* WHAT IS EXPECTED
Your answer must be every line of the data that contains "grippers".

* INPUT DATA
----------------

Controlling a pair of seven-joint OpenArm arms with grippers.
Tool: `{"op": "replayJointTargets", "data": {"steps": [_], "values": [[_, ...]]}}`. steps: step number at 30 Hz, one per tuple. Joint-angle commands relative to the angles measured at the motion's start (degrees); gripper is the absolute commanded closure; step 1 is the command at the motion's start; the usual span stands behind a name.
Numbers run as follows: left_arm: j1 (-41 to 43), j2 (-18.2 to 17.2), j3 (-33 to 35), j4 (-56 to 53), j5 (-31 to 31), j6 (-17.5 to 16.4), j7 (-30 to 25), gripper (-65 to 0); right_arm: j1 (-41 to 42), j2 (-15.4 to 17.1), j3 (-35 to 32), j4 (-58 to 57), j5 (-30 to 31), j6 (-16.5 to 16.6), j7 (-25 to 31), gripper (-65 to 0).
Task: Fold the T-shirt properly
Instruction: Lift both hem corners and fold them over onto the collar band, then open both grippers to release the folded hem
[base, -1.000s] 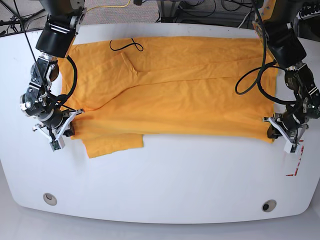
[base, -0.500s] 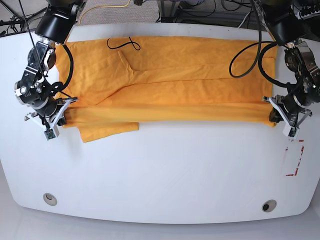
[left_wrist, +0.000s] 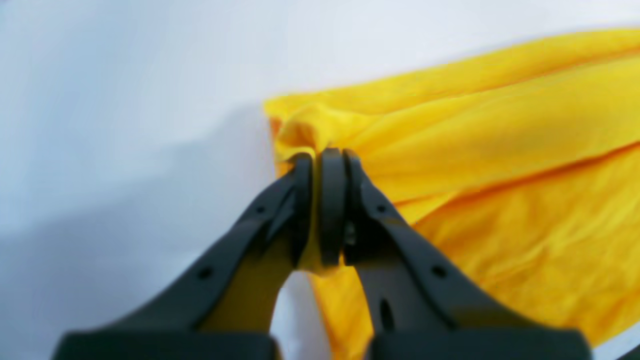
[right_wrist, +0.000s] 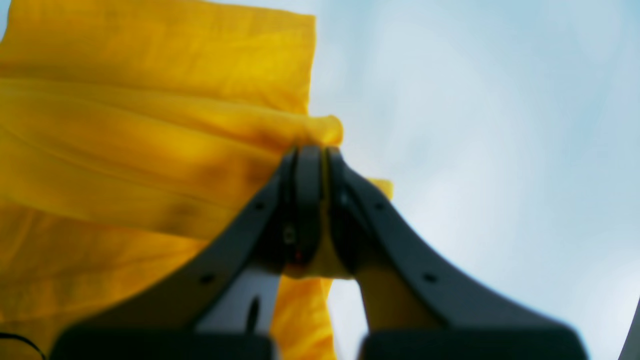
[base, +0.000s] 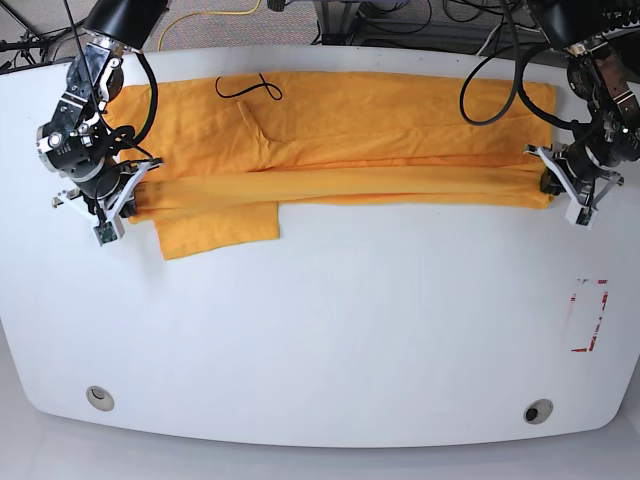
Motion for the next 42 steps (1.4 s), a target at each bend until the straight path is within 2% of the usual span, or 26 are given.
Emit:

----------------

* TASK SOLUTION
Controlling a pair of seven-joint OpenArm arms with grippers.
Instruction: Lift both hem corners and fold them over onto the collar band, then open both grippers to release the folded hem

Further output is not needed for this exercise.